Prosty wniosek nasuwa się sam: większość czynności wykonywanych w ciągu dnia, nie pozostaje bez wpływu na środowisko naturalne. Firmy przykładają więc coraz większą wagę do każdego, nawet najmniejszego aspektu swojego (oraz naszego!) działania. Zwracają uwagę choćby na... temperaturę, w której pierzemy ubrania.
Temperatura prania - krok w stronę niższego śladu węglowego
Dlaczego tak ważna jest temperatura prania? Dzięki metodzie naukowej analizy Cyklu Życia Produktu, czyli LCA (Life Cycle Assessment) stosowanej przez P&G, możemy poznać odpowiedź na to pytanie. Pozwala ona oszacować ślad węglowy generowany przez produkty codziennego użytku na każdym etapie swojego "życia". Analiza obejmuje proces pozyskania surowców, produkcję i dystrybucję, używanie produktu przez konsumenta oraz utylizację. Badania LCA pozwalają więc na dokładne ustalenie, który etap pozostaje najbardziej szkodliwy dla środowiska. A następnie, dzięki pozyskanej wiedzy i stworzeniu innowacyjnych rozwiązań, zminimalizowanie go w możliwie największym stopniu.
W przypadku produktów do prania największe znaczenie ma przedostatni etap, czyli sposób użytkowania produktów przez konsumentów. Czynność ta stanowi bowiem ok. 60 proc. całościowo generowanego śladu węglowego. Taka wartość wynika przede wszystkim z energii używanej do podgrzania wody.
Ale czy zmiana temperatury może mieć duży wpływ na planetę? Policzmy! Ponad 60 proc. ludzi w Europie pierze głównie w temperaturze 40°C i wyższej. W momencie przejścia na 30°C emisja CO2 do atmosfery zostałaby ograniczona nawet o... 35 proc. A to ok. 5 mln ton rocznie[1].
Produkcja z myślą o planecie
A czy pranie w niższej temperaturze będzie tak samo efektywne? Tak! W tym celu firma zastosowała w kapsułkach Ariel innowacyjną technologię COOLCLEAN™. Dzięki niej skutecznie działają one również w niższych temperaturach. Nie ma więc potrzeby podgrzewania wody do wysokich temperatur, co jest dobre dla planety i dla naszego portfela.
Jednak zmiana samego produktu to nie wszystko! P&G obrało również na cel opakowanie, a konkretnie, znajdujący się w nim plastik. Koncern zaprojektował zupełnie nowe, kartonowe opakowanie Ariel ECOCLIC®, które stworzono w ponad 70 proc. z włókien pochodzących z recyklingu.
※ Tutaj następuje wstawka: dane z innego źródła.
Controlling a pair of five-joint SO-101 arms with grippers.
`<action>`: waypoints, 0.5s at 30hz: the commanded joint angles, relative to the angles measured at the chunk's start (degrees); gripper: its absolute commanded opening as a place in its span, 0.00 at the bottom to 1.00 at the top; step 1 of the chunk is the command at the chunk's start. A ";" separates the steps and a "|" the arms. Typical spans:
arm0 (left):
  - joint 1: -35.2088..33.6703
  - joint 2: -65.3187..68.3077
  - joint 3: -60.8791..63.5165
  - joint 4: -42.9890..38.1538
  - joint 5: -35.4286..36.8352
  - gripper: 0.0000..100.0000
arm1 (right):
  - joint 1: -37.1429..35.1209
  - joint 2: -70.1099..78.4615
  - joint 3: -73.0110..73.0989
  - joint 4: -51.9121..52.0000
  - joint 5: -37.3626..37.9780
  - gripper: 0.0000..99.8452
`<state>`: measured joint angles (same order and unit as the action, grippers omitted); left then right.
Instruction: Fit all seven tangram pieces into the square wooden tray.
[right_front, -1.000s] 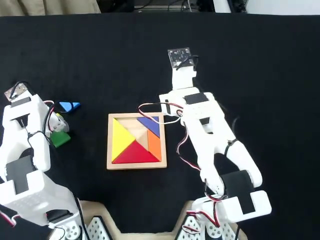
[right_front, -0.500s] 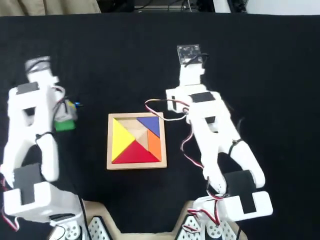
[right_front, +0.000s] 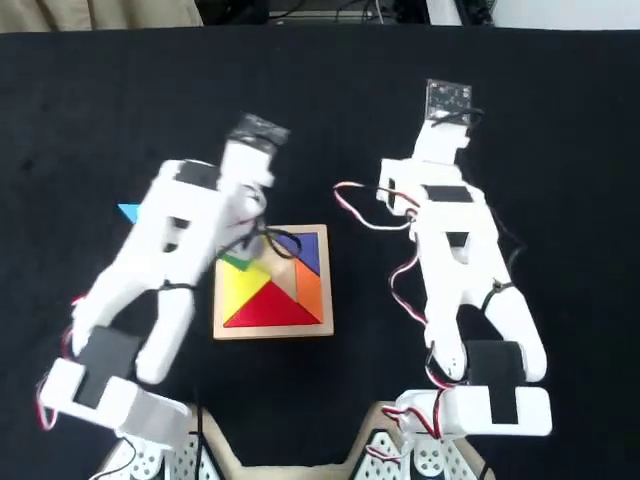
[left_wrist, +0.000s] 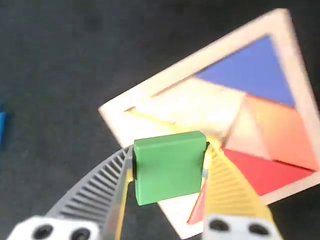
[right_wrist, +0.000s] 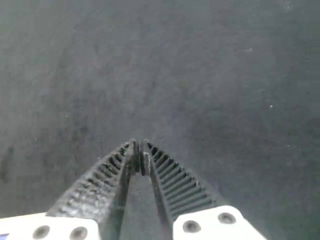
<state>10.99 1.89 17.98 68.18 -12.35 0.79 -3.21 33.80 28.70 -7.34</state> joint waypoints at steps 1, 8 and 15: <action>3.47 2.99 -4.26 -3.52 3.69 0.06 | 1.05 -0.13 -0.66 -2.73 -0.53 0.01; 6.20 10.29 -9.10 -6.07 -2.29 0.07 | 0.97 1.71 -2.24 -2.55 -0.53 0.01; 9.27 13.27 -10.42 -5.98 -4.84 0.07 | 1.05 1.80 -2.24 -2.81 -0.53 0.01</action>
<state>19.08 15.25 11.12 62.81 -16.31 0.97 -1.10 33.80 27.30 -7.34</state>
Pozostałe surowce pozyskane są z lasów zarządzanych w sposób zrównoważony w zgodzie ze standardem FSC. Dodatkowo opakowanie nadaje się do ponownego przetworzenia. Z danych P&G wynika, że zmiana opakowań kapsułek Ariel z plastikowych na kartonowe umożliwi zaoszczędzenie 6500 ton tworzyw sztucznych rocznie w samej Europie.
Troska o środowisko i inkluzywność mogą iść w parze
Odejście od plastiku to również krok w stronę wszystkich konsumentów, w tym i tych z niepełnosprawnością ruchową, zaburzeniami wzroku czy funkcji poznawczych. Na świecie jest ich ok. 1,8 miliarda. Niestety, choć to liczba porównywalna do populacji Chin, wciąż bywa pomijana. Wystarczy przyjrzeć się podstawowym produktom na sklepowych półkach. Sporo z nich nie jest odpowiednio oznakowana, a to utrudnia świadomy wybór konsumentom z niepełnosprawnością wzroku oraz z innymi dysfunkcjami.
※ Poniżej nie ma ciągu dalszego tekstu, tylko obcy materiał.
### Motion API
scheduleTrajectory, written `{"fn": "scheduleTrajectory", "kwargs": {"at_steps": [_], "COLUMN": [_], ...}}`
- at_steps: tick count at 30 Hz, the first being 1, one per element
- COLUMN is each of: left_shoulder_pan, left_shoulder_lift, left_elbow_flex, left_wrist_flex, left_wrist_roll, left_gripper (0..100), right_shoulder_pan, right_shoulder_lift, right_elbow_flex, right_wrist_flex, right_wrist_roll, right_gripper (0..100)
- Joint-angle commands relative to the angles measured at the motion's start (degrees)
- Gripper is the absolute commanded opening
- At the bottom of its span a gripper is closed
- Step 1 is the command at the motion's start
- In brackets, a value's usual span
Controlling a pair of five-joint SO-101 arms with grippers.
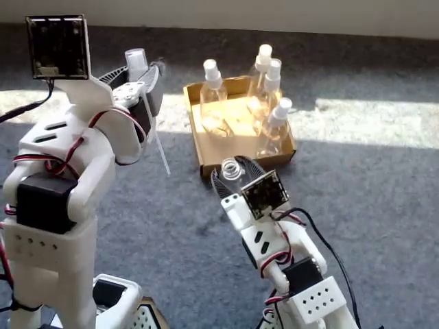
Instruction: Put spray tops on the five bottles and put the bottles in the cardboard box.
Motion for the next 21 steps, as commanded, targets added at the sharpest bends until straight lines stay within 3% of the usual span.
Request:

Szansę na zmianę daje projektowanie opakowań z myślą o osobach z ograniczoną sprawnością. Jak to zrobić? Włączyć ich w proces projektowania. - W P&G wierzymy, że tworzenie produktów dostępnych dla wszystkich, w tym także osób z niepełnosprawnościami, daje im równe szanse i umożliwia korzystanie z tego, co dotychczas było dla nich niedostępne. To przyczynia się do bardziej inkluzywnego świata, w którym wszyscy mają równe szanse - tłumaczy Sam Latif, Accessibility Leader w Procter & Gamble.
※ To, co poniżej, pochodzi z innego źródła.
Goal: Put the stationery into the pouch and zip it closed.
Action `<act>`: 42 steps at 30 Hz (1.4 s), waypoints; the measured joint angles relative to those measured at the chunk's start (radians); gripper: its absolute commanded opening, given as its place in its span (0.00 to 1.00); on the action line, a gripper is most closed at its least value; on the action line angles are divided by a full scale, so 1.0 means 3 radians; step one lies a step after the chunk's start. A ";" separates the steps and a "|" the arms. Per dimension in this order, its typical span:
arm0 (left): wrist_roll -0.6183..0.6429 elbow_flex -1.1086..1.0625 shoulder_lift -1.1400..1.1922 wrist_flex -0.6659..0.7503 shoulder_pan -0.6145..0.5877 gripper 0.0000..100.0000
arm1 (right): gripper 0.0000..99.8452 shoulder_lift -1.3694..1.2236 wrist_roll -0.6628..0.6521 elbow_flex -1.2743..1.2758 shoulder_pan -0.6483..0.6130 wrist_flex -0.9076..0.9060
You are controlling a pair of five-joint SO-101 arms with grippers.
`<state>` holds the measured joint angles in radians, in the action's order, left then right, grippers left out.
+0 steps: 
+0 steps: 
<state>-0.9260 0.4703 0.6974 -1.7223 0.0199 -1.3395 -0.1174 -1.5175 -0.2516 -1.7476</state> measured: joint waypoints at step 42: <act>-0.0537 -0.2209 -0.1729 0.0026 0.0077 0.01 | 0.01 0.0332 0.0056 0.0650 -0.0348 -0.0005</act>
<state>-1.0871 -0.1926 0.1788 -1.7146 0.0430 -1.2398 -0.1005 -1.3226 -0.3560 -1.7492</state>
Opakowanie ECOCLIC® można otworzyć intuicyjne, przez naciśnięcie zaznaczonych pól po obu stronach wieczka. Czynność można wykonać jedną ręką, a otwarcie pozostaje niedostępne dla dzieci, których dłonie są zbyt małe, aby wcisnąć oba pola jednocześnie. Opakowanie zostało również wyposażone w specjalne oznaczenia dotykowe. Ułatwiają one osobom z niepełnosprawnością wzrokową identyfikację produktów do prania. Kolejną innowacją, są nadrukowane kody NaviLens, po których zeskanowaniu osoby niedowidzące mają szansę na dokładne zapoznanie się z informacjami o produkcie dzięki audiodeskrypcji lub większemu tekstowi na ekranie telefonu.
Eksperci jednogłośnie przewidują nadchodzącą rewolucję w obszarze zrównoważonego rozwoju biznesu oraz podejścia do osób z niepełnosprawnościami. Ponadto istnieje możliwość, że działania w tym obszarze, które obecnie są dobrowolne, w niedalekiej przyszłości staną się obligatoryjne. Dlatego warto być na bieżąco z inicjatywami firm, które już teraz są pionierami i kształtują trendy.